“There were people who believed an airplane that big couldn’t fly, just physically,” Lombardi said. “The wife of Joe Sutter, father of the 747, was in the grocery store and someone told her, ‘your husband is working on a plane that won’t fly.’”
Brien Wygle always believed the jumbo jet could fly. And on February 9, 1969, he was one of two test pilots at the controls who proved it. On that flight, the plane handled well and the Incredibles cheered and shed a few tears as the pilots got out of the cockpit and headed down the stairs.

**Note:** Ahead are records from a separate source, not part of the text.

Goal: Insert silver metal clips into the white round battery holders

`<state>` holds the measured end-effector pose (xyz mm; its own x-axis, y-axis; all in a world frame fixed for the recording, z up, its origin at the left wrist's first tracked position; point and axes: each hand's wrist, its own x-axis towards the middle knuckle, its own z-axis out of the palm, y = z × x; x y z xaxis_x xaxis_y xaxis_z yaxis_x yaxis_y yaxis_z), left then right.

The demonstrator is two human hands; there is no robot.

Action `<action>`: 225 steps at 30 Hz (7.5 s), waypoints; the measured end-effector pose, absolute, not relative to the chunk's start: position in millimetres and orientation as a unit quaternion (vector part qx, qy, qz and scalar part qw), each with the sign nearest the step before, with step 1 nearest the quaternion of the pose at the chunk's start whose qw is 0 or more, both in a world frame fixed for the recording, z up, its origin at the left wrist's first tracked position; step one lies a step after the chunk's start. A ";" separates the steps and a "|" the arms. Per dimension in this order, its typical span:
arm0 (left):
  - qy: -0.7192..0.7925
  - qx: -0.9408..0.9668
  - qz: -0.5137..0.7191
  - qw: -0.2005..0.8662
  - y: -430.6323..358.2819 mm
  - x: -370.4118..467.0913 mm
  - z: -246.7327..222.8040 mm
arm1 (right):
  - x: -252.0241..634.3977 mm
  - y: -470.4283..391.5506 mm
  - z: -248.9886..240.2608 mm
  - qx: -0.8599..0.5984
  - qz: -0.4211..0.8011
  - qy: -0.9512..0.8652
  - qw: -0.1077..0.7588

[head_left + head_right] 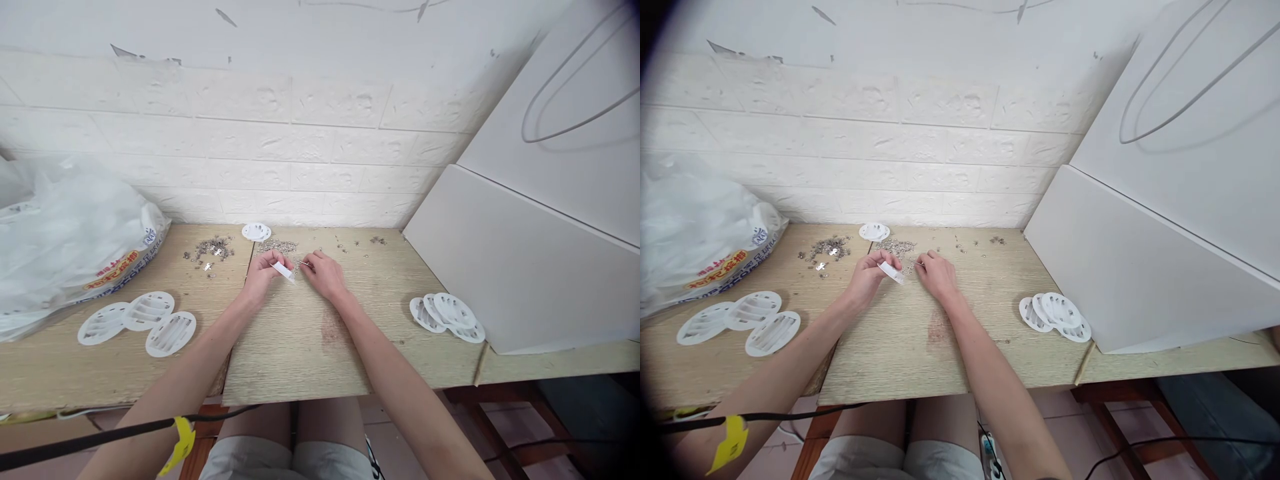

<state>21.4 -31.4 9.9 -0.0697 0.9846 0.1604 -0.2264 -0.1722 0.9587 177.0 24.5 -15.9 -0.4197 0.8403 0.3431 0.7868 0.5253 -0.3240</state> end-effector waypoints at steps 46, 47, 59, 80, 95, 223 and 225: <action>0.505 0.487 0.530 0.477 -22.2 27.1 -7.5 | 160.4 14.5 -12.9 -0.419 0.321 -0.678 0.512; 0.500 0.487 0.528 0.484 -22.3 28.0 -6.4 | 160.7 15.1 -13.1 -0.420 0.314 -0.681 0.511; 0.498 0.474 0.534 0.491 -20.4 29.8 -1.4 | 164.3 22.7 -18.6 -0.428 0.247 -0.714 0.496; 0.451 0.561 0.490 0.492 -23.0 25.4 0.8 | 167.1 20.2 -9.8 -0.457 0.333 -0.656 0.501; 0.464 0.533 0.497 0.505 -21.3 27.5 0.7 | 167.6 17.3 -7.2 -0.455 0.335 -0.667 0.486; 0.514 0.712 0.435 0.198 -29.6 32.1 -4.8 | 166.5 6.9 -3.9 -0.469 0.346 -0.710 0.396; 0.516 0.700 0.443 0.217 -28.9 30.7 -3.7 | 167.6 7.3 -3.1 -0.458 0.349 -0.717 0.392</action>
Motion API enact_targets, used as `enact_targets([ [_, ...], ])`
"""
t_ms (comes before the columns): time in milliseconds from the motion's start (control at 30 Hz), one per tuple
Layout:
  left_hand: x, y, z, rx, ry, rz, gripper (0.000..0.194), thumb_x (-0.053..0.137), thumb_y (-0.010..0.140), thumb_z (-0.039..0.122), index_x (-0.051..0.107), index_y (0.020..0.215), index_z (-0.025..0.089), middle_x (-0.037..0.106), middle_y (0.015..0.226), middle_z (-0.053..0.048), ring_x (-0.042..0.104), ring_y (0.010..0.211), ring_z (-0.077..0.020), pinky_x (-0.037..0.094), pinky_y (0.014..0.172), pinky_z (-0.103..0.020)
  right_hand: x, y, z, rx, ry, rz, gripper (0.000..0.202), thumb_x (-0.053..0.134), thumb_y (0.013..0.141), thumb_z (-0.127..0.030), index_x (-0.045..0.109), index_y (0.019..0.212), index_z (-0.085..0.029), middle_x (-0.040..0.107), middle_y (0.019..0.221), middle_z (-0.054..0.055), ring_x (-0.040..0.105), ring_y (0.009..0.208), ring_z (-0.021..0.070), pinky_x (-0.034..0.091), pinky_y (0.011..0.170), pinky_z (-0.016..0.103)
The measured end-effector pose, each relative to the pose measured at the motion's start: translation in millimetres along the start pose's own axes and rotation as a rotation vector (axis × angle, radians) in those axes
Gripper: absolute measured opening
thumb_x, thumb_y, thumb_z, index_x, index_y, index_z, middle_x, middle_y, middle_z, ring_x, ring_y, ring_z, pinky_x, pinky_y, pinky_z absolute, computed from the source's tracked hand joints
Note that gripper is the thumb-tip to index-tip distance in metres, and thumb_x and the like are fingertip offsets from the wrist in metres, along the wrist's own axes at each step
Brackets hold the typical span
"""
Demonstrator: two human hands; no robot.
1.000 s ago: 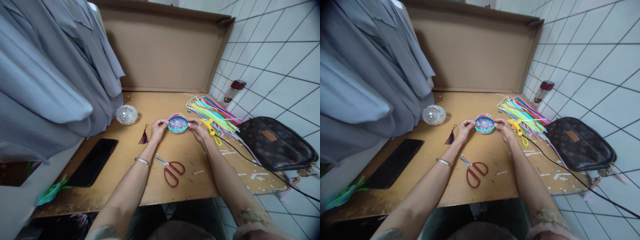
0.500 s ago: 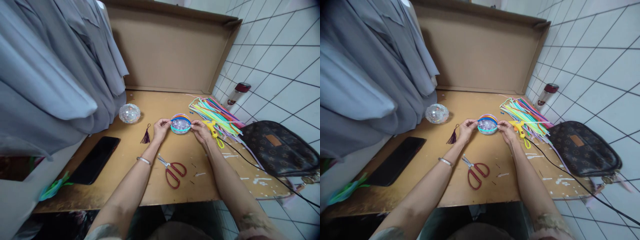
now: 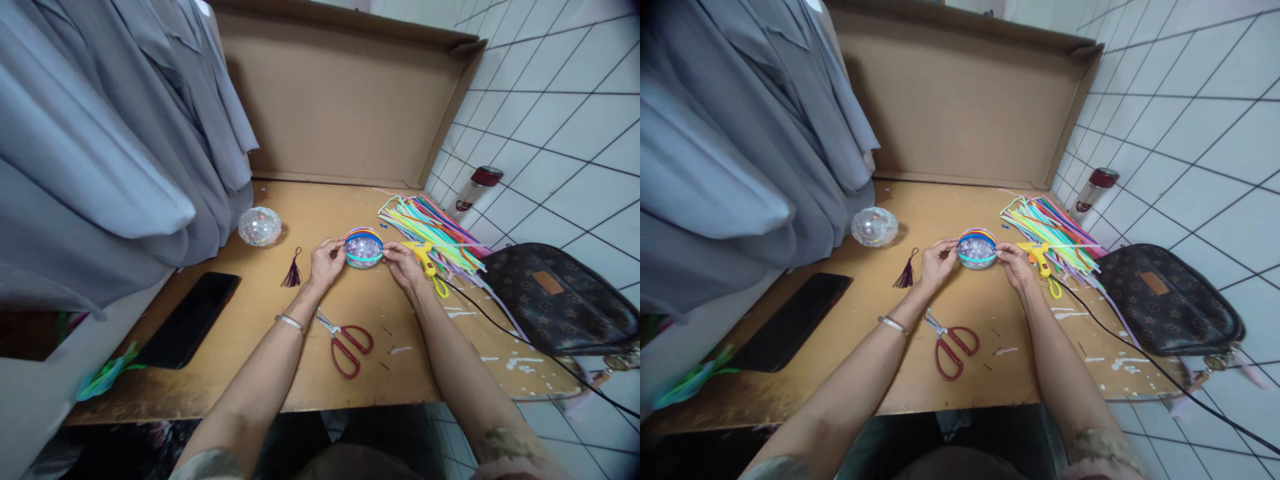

“I think it was a huge relief to everybody, including our CEO and the executive, that we had accomplished our first flight with no major difficulties,” Wygle said.
A bumpy start
Those difficulties came soon enough. The biggest problem was that the engines sometimes surged. “The temperatures would rise — dangerously so,” Wygle said. “You had to shut the engine down.”
“I can remember one of the vice presidents screaming ‘Do something! Redesign these engines!” said Pat DeRoberts, a flight engineer who helped design part of the cockpit. He was a member of the three-man crew that was ordered to fly the second prototype 747 across an ocean for the first time, to the Paris Air Show. The plane had only 10 flight hours on it. The range of the 747 was untested. Most worrisome: the engine defect hadn’t yet been solved. But Boeing was so overextended financially it needed to sell some planes fast.
“As soon as we took off for Paris, all four engines went into overheat,” said DeRoberts. Rather than turning back, the crew decided they would get some speed going and hopefully that would cool the engines down.
“One by one the overheat lights went out,” DeRoberts said with a big smile. “And phew! We are on our way!”
The gargantuan plane was a hit at the Paris Air Show and orders followed. Then engineers worked frantically to get to the bottom of the surge problem.
“During the flight test program...we had 55 engine changes,” says DeRoberts. “I’m talking about engine failures. Remove and replace.”
Long story short, Boeing solved the engine surge defect in time for Pan Am’s first scheduled flight of the plane with paying passengers in January 1970. The plane was an instant sensation, in part because of its distinctive hump and the spiral staircase that led to the bar that Pan Am put inside that hump. Before long, lots of airlines had to have their own 747s with that bar behind the cockpit, kicking off the glory days of drinking at 30,000 feet.
“Actually there were three lounges on the airplane,” Cheryl Grimm said, looking around the mod “Mad Men” bar inside the hump of the prototype 747 at Seattle’s Museum of Flight. “There was this one, which was for first class, and there were two in coach: one at the front of coach and one at the back of coach.”
Grimm was a stewardess — yes, that’s what they were called — flying to Hawaii on the first 747s purchased by United Airlines. She describes a scene unrecognizable in these days of no food, no bar, no free luggage, no free drinks, and no leg room: In the early 1970s, free-range passengers roamed to the various lounges drinking tropical cocktails while live ukulele players in native dress serenaded them.
“It was a huge, new airplane and everybody was excited to be either a passenger or a crew member,” she said, adding that it wasn’t a free-for-all. “It was the era of wearing hats and gloves, so people acted that way.”
A new lease on life
Those days are over. But there’s no need to bring out the hankies just yet. The endangered jumbo just got an unexpected second lease on life.
In February, United Parcel Service ordered 14 freighter iterations of the plane. That will keep Boeing’s 747 line humming along awhile. And there is a glimmer of hope from President Trump that, despite his earlier complaints that Air Force One is too expensive, the federal government will most likely green-light the conversion of two existing 747s into the next generation of Air Force One.
A few overseas airlines like British Airways are still flying passenger routes with this venerable plane, too, but those days are numbered. With each passing month, more passenger 747s, including the Delta plane we began this story with, are rusting away in airplane graveyards in the desert.
“All things fall into obsolescence,” test pilot Wygle said without obvious emotion.
Grimm had a harder time hiding her feelings as she walks around the bar of the first 747. “It’s like saying goodbye to a good friend,” she said, lightly touching the surface of the tables and skirting past the groovy sofas. “Good old days,” she murmured, before descending the spiral staircase.
For people came of age along with this plane, the 747 will never be a white elephant. They prefer to remember the days when the jumbo jet stopped traffic — a time when we were ferried around the world like royalty-on board the Queen of the Skies.